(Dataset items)
——
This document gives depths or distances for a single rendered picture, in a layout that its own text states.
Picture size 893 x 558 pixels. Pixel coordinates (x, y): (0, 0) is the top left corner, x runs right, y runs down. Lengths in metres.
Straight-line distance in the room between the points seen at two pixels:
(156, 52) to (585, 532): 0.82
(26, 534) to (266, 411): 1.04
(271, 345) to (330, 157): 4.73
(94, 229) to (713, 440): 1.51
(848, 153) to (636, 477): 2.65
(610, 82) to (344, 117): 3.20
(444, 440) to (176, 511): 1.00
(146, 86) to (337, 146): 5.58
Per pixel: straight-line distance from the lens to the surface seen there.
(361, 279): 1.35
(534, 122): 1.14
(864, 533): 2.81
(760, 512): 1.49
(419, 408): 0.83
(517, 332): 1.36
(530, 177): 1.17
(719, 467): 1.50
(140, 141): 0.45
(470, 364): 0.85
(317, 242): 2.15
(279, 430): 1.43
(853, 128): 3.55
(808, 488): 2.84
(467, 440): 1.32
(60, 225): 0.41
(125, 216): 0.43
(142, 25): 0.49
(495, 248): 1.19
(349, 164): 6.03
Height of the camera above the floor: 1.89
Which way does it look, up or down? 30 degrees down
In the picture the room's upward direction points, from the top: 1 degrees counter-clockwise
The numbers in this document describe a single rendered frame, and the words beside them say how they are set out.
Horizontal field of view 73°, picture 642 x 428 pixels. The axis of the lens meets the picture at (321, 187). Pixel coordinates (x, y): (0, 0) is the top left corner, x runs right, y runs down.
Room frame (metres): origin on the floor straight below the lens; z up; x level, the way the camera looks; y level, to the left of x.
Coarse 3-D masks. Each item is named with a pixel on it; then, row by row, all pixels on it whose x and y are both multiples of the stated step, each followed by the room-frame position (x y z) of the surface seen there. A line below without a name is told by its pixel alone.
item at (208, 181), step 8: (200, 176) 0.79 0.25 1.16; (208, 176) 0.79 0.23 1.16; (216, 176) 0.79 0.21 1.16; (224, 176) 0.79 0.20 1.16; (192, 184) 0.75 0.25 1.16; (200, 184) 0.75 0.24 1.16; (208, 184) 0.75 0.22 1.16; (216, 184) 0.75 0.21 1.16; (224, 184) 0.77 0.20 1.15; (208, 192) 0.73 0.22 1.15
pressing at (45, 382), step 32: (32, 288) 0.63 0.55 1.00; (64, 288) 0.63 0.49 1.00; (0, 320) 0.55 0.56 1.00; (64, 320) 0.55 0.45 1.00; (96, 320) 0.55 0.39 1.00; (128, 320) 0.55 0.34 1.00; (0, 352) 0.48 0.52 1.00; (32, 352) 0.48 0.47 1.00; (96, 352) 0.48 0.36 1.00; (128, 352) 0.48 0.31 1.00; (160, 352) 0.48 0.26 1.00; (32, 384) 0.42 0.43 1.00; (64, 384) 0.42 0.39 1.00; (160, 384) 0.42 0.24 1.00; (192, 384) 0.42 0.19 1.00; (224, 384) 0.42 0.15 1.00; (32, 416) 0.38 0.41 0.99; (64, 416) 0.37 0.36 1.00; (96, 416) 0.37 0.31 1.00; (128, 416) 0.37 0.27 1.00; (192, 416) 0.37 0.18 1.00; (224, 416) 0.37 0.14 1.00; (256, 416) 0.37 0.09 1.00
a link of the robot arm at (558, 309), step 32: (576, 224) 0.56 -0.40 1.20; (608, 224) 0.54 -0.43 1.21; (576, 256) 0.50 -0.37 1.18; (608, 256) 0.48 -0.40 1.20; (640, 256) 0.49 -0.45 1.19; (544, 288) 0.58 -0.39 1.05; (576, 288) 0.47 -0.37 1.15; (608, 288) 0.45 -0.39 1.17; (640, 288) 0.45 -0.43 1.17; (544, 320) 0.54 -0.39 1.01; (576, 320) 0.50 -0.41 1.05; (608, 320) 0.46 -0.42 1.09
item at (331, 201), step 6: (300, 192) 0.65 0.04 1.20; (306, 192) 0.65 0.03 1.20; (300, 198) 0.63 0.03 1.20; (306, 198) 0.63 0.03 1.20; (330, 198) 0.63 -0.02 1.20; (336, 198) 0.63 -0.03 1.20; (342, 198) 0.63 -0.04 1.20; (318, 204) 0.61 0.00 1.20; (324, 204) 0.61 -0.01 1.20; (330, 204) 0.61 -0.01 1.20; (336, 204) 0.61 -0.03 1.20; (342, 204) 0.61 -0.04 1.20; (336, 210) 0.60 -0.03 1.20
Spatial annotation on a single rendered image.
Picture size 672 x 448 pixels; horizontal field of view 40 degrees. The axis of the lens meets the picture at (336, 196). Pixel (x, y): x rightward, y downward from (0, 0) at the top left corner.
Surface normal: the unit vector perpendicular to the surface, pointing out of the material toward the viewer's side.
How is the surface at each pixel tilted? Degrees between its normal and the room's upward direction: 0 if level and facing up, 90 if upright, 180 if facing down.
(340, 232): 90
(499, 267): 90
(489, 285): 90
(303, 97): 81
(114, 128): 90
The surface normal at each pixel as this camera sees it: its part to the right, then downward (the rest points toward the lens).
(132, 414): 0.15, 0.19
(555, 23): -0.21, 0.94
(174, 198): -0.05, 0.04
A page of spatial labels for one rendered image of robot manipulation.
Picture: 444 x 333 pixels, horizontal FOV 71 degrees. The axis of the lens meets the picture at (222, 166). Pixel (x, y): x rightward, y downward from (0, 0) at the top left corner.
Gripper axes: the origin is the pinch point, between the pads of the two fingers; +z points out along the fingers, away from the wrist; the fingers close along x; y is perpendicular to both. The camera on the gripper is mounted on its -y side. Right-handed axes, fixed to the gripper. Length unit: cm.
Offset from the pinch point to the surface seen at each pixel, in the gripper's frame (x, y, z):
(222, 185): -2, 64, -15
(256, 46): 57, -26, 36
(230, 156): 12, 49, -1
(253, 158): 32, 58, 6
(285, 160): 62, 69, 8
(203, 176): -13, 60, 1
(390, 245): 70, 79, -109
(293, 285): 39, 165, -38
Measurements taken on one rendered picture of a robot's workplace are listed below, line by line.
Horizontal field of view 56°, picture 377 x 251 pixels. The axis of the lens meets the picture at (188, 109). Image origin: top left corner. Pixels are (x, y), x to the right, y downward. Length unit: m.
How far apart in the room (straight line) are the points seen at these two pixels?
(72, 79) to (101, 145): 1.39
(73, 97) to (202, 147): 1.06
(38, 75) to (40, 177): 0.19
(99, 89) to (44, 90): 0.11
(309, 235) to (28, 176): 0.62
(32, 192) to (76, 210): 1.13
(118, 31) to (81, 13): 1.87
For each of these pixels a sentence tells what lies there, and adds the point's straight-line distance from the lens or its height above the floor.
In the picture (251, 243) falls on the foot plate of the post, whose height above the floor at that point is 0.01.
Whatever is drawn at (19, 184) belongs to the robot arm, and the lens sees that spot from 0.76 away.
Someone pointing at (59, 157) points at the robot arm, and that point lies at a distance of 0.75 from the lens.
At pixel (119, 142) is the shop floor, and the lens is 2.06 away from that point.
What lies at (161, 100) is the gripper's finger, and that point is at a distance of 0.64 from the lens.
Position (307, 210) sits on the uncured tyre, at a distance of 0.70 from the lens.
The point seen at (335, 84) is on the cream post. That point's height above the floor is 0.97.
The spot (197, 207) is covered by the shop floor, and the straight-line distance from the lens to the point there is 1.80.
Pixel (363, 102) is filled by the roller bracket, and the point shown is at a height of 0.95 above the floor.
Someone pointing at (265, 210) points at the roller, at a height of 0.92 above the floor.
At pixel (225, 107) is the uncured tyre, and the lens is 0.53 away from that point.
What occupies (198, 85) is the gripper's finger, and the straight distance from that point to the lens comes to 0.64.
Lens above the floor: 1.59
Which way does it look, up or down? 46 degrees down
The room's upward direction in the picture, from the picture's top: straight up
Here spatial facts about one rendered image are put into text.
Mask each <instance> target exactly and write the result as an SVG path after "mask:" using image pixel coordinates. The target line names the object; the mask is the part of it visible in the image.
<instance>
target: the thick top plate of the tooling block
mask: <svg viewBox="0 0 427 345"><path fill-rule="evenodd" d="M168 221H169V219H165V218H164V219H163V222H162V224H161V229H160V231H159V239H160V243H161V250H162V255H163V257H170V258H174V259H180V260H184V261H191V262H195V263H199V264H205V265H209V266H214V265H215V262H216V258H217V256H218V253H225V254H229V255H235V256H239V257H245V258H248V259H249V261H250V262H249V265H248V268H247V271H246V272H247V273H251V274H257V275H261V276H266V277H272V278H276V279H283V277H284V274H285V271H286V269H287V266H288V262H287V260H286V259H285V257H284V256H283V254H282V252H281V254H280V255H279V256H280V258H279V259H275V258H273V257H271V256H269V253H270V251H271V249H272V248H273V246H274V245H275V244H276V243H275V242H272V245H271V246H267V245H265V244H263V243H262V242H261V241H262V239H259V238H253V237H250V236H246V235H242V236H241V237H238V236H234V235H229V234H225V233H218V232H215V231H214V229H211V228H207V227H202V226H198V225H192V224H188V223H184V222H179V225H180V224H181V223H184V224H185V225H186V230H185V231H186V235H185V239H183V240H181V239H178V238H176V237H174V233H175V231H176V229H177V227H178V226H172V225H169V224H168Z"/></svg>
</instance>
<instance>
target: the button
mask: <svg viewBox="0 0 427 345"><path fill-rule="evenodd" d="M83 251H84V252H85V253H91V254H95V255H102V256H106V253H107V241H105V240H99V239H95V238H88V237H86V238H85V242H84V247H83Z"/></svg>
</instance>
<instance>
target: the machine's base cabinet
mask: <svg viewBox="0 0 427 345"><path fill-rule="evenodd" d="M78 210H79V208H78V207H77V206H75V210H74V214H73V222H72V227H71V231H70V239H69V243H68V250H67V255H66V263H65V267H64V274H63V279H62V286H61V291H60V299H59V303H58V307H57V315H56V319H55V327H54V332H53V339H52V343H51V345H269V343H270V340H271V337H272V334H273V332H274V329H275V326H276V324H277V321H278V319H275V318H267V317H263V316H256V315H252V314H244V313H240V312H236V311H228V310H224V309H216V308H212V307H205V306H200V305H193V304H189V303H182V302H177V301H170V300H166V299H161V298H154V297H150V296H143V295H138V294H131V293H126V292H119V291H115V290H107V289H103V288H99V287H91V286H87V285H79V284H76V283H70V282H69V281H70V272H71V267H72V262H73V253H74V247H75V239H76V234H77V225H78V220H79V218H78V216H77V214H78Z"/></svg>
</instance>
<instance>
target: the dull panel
——
Problem to solve — Write out every line from the entries where "text" appears.

Solution to this exercise —
This document gives depths or distances for a single rendered picture, in a layout that its own text states.
Here spatial facts about one rendered image are put into text.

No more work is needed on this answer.